Unexpected expenses happen but staying prepared with proper savings can help make your finances less stressful! Setting up a rainy day and emergency fund allows you to have a savings account with a purpose.

What is the difference between Emergency and Rainy Fund? 

Chances are, you’re familiar with the term emergency fund. According to financial experts, they suggest keeping at least three to six months of living expenses in case of an unexpected financial emergency, such as job loss or sudden illness. An emergency fund is a safety net in the event of a financial crisis. These emergencies include but aren’t limited to job loss or a major illness or injury. Still, on the emergency fund, this account should be relatively liquid where you can access it quickly if you need to.

While the Rainy day fund aims to pay for the occasional more minor expense, it pays for a one-time, smaller expenditure. Rainy funds help you avoid going into debt by covering all those minor inconveniences that always seem to pop up—for example, saving to replace the tyres of your car.  

How to set up both Emergency and Rainy Fund?

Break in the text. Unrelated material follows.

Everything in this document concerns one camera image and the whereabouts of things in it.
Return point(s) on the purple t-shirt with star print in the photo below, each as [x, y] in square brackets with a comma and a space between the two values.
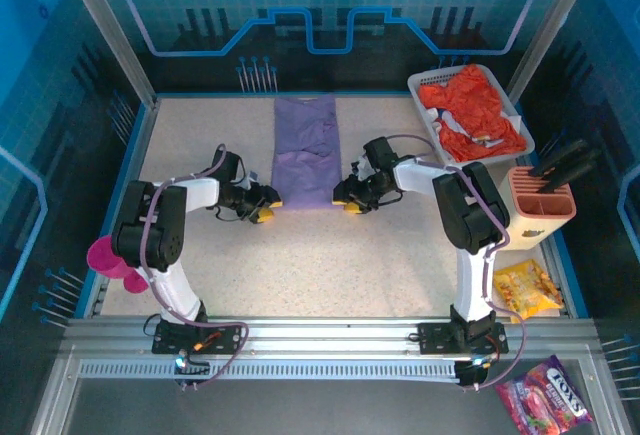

To set up your emergency fund, you first need to decide how much you’d like to have in your fund. For some, three months’ living expenses is the most they can swing. Others may be able to set aside six months. Remember, the most important thing is that you have at least something in your emergency fund. Then, you can work toward your goal over time.

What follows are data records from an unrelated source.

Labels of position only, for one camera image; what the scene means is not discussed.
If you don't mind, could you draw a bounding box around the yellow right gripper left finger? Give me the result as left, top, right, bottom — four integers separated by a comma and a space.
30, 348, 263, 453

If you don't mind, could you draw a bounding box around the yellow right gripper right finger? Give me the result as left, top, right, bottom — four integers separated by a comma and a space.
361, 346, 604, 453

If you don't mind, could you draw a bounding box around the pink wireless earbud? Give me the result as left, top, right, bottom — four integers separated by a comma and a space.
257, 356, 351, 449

This same principle applies to your rainy day fund. Figure out how much money you’d like to have in your fund, then work backwards from there. Divide the amount you’ll need to adequately fund your account by how much you can afford to put aside each month. Then, you’ll be left with the number of months it will take you to reach your goal.

For example, let’s say your monthly expenses are about N8,000, and you want to set up a 3-month emergency fund. That means you’ll need to save around N24,000. If you set aside about N1,333/month, you’ll fully fund your emergency fund in about 18 months. 

Setting Up a Rainy Day Fund

For a Rainy Day fund, you’ll need to decide how much you need. In this case, thinking long-term about some of your expected expenditures will help you determine how much you need. 

Then, like your emergency fund, divide the total amount by how much you can spare each month. So, if you want a N2,000 rainy day fund and can afford to set aside 75/month, it will take 27 months to reach your goal. You could also make other minor cuts to your budget or even collect spare change to help fund your rainy day savings.

Conclusion

You will need to factor both these expenses into your budget. If possible, allocate the funds to different accounts and set up automatic debits each month to avoid falling behind on your goals.

You should keep your Emergency and rainy day funds relatively liquid. This liquidity means you can access it quickly and without paying the penalty. 

In other words, 

  • An emergency fund protects you from unexpected financial emergencies.
  • A rainy day fund protects you from one-off, unplanned expenses.
  • Both are essential to an apt savings strategy.